**Requirement**.
Say how many lines below contain the word "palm". The number is the entire reply.

**Data section**.
━━━━━━━━━━━━━━━━

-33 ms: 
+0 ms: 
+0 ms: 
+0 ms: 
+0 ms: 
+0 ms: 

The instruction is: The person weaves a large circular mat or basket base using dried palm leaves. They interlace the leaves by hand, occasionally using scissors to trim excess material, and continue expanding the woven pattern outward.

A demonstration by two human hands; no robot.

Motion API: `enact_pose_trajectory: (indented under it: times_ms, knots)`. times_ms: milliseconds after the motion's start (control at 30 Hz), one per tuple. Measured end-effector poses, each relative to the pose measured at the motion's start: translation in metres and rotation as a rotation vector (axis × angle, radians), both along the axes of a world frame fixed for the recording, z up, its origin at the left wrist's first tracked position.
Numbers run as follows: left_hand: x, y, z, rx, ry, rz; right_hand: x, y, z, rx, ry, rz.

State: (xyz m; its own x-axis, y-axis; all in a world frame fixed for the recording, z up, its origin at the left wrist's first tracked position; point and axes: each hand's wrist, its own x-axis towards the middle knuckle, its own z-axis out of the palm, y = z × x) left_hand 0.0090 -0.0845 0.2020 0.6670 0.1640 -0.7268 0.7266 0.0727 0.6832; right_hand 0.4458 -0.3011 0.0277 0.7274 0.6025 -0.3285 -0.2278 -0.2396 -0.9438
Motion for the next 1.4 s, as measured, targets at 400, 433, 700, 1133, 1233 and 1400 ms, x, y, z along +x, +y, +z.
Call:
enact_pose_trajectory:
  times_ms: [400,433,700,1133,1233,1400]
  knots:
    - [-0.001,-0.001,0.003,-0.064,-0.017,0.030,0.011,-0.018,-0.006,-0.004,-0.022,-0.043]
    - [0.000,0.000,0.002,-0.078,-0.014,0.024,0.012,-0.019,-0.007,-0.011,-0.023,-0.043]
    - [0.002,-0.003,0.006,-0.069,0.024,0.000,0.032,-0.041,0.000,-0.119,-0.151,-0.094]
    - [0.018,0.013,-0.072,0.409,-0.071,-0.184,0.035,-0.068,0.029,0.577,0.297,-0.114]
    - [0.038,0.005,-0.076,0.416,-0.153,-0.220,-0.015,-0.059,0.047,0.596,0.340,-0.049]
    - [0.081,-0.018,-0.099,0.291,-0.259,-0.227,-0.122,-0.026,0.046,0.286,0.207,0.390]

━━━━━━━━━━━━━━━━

**Exercise result**.
2